▶ **INSTRUCTIONS TO FOLLOW**:
Look through the records below, count the lines with the word "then", and reply with only the number.

▶ **SUPPLIED MATERIAL**:
▬▬▬

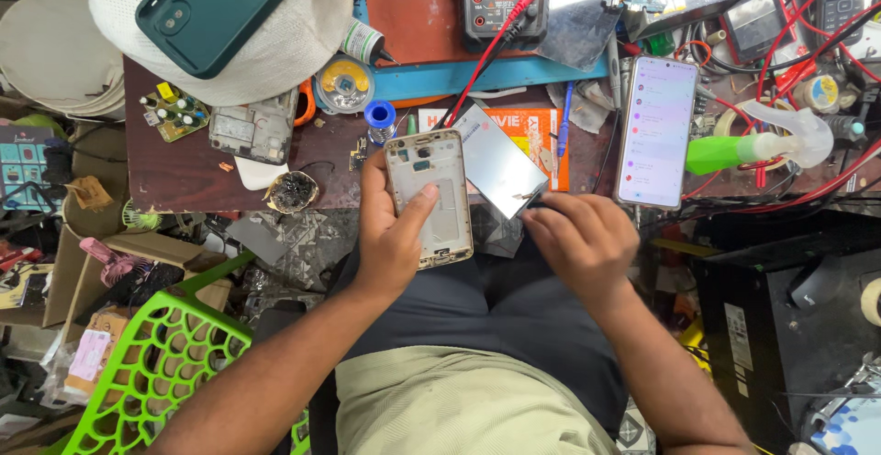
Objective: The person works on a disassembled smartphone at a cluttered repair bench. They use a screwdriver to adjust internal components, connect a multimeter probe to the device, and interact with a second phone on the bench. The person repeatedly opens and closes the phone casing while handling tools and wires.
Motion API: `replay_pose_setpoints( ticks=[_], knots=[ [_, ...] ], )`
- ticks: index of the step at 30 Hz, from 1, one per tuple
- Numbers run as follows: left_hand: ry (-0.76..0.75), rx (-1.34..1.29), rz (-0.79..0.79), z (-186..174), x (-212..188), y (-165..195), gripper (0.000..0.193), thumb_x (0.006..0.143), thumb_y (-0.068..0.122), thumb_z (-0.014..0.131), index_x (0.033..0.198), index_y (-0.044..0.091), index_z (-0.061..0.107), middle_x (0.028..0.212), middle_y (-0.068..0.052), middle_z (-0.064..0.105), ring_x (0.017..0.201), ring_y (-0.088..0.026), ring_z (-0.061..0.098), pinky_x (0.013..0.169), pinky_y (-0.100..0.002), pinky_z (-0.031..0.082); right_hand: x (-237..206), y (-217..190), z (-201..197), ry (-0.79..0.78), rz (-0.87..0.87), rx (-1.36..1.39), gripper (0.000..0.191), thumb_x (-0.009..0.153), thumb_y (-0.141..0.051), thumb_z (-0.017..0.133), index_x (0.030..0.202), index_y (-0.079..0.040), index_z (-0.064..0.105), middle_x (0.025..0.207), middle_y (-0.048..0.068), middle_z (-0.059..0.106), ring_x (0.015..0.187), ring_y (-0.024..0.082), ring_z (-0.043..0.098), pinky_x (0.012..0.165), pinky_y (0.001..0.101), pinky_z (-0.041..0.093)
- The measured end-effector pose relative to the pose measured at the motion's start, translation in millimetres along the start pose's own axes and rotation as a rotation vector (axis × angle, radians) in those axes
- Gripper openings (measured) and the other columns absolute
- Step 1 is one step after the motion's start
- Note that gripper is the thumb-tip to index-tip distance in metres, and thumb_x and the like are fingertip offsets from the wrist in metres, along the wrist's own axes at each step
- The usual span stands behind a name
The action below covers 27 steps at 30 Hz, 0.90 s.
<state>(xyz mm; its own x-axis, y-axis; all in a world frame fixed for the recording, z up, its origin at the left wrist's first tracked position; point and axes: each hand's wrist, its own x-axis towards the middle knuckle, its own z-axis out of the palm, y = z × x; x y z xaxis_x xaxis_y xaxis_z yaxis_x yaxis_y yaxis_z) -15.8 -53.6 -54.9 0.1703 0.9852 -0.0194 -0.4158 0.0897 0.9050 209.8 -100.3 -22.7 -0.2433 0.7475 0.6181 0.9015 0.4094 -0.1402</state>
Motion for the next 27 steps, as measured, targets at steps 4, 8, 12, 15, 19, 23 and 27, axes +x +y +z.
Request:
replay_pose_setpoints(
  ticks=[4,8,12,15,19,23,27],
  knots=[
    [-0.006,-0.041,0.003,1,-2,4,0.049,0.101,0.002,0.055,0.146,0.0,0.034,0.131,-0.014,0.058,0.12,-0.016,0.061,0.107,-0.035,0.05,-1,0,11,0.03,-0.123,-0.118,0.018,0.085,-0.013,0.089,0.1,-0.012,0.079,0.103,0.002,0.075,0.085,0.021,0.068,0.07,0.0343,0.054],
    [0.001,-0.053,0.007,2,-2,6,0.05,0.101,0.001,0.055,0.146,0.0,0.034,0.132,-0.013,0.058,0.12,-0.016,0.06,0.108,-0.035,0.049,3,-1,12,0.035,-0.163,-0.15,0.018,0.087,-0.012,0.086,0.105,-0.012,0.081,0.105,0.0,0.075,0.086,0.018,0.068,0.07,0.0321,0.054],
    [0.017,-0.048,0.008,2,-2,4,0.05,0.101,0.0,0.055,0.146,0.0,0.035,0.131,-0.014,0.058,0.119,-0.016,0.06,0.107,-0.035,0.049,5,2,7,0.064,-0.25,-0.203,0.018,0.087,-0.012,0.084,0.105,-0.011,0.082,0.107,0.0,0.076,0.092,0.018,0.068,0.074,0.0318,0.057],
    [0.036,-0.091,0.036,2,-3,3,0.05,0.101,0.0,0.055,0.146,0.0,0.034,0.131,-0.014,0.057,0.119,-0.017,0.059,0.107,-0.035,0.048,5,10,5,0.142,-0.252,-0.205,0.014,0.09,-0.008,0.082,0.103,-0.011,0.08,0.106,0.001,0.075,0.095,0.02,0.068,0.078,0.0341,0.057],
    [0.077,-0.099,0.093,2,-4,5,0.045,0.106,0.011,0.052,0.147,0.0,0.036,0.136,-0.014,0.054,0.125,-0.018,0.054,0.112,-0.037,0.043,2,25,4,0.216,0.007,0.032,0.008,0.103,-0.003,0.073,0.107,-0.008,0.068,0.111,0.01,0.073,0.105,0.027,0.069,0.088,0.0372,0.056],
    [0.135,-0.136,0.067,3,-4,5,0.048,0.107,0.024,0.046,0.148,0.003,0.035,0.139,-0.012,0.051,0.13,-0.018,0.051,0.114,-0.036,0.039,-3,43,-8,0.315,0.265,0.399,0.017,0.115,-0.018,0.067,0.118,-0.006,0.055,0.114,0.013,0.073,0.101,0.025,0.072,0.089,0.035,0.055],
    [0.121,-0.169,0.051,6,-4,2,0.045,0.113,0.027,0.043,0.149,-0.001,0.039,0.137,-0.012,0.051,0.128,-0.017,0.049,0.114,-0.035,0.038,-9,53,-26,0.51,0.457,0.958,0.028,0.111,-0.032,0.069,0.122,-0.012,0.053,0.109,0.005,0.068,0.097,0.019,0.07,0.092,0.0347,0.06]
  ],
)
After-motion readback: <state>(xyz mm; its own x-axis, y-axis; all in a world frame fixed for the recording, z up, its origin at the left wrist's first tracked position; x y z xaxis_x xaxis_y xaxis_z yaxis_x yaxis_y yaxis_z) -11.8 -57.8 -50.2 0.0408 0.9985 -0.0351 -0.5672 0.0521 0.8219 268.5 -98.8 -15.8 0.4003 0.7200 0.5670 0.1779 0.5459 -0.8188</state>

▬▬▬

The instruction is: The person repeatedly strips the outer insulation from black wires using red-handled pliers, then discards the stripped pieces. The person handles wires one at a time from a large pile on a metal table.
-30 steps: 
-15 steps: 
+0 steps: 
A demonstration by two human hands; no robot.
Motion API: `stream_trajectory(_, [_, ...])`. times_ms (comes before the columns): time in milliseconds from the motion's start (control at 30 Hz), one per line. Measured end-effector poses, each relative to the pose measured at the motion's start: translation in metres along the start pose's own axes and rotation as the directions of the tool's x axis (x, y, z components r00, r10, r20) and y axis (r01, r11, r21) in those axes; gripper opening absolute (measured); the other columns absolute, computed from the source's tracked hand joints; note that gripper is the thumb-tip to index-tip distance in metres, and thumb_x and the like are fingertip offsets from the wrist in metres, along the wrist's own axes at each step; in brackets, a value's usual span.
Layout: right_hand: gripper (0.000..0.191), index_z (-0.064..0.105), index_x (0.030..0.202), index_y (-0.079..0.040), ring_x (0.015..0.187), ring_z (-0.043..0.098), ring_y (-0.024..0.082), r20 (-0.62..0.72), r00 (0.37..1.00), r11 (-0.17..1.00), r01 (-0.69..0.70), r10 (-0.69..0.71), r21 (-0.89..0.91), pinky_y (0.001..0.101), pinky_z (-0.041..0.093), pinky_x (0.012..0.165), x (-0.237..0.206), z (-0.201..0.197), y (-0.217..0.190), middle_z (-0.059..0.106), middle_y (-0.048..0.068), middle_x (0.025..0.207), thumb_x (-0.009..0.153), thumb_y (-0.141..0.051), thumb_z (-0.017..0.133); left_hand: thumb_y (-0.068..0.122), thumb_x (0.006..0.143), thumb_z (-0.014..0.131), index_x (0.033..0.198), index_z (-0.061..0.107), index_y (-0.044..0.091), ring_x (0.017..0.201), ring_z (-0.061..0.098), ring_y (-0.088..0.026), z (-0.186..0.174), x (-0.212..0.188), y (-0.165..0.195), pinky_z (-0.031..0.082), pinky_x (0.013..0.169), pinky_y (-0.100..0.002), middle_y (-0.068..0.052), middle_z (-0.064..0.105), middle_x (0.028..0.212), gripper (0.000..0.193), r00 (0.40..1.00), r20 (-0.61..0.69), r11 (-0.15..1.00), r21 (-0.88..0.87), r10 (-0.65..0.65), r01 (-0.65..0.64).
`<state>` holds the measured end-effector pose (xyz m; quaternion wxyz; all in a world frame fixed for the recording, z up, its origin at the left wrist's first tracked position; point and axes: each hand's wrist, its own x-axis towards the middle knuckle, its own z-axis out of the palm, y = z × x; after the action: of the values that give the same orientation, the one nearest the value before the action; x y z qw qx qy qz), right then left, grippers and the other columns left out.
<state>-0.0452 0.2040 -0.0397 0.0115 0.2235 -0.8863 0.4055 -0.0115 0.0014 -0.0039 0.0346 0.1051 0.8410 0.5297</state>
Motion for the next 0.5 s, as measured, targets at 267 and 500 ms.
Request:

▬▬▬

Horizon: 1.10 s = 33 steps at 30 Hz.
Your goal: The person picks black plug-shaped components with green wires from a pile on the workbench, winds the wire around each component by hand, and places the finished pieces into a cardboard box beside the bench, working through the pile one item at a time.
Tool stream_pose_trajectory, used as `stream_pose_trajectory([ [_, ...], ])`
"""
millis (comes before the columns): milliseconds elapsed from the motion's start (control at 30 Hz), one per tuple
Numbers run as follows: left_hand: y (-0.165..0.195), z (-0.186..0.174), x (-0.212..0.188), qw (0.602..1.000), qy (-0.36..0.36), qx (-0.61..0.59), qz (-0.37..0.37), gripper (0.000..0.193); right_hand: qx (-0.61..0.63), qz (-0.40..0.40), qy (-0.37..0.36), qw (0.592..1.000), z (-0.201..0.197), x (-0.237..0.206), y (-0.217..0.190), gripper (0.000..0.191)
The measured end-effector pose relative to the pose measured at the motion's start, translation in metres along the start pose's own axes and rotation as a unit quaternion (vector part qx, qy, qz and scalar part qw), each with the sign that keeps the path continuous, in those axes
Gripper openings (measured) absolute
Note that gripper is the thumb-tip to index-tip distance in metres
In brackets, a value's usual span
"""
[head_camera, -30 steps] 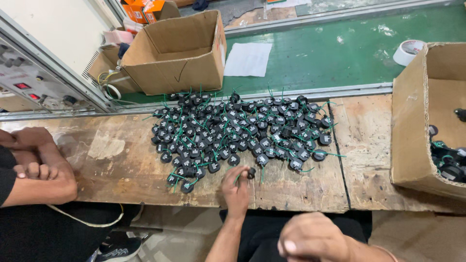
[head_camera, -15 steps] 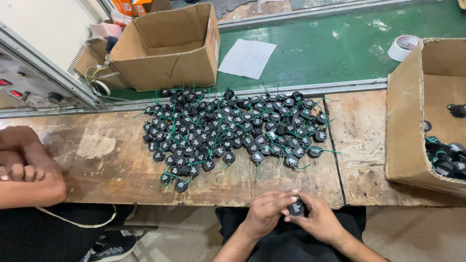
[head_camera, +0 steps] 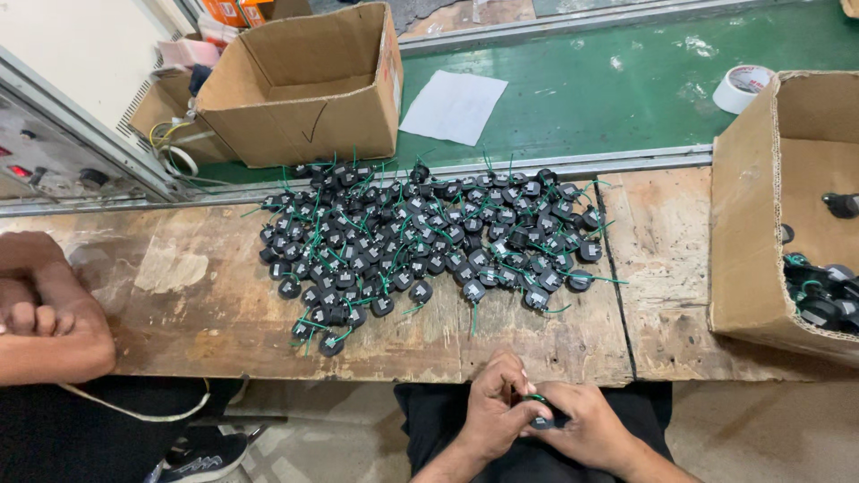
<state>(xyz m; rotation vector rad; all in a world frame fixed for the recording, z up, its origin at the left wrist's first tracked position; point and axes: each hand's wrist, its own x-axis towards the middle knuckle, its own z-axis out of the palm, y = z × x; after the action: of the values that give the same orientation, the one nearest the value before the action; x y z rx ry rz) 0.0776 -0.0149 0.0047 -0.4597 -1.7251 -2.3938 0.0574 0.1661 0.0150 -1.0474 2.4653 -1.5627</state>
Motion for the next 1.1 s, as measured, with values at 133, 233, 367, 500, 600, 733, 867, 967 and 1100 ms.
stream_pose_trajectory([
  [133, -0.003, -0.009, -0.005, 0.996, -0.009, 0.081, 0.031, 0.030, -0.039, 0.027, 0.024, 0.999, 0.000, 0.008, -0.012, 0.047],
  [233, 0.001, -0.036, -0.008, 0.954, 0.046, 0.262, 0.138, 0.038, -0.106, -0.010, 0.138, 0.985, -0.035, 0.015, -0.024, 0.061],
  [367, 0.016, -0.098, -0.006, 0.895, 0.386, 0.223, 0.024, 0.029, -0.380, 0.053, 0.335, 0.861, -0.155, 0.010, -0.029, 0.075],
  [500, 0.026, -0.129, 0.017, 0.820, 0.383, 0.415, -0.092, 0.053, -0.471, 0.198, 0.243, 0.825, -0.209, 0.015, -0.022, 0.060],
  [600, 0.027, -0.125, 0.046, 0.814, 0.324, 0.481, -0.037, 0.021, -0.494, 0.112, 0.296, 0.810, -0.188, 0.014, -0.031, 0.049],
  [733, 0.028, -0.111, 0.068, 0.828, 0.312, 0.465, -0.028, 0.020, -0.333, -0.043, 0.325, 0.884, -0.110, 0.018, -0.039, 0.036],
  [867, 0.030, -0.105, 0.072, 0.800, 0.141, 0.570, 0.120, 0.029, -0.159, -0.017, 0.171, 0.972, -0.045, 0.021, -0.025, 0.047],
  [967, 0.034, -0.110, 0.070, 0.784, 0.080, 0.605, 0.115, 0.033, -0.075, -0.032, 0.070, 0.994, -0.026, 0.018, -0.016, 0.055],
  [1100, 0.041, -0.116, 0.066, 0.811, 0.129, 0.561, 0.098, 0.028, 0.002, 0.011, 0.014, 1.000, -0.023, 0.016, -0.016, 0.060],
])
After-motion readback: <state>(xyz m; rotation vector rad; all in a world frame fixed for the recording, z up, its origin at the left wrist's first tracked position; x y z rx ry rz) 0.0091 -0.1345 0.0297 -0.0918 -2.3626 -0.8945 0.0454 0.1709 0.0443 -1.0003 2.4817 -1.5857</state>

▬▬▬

▶ **TASK RESULT**:
2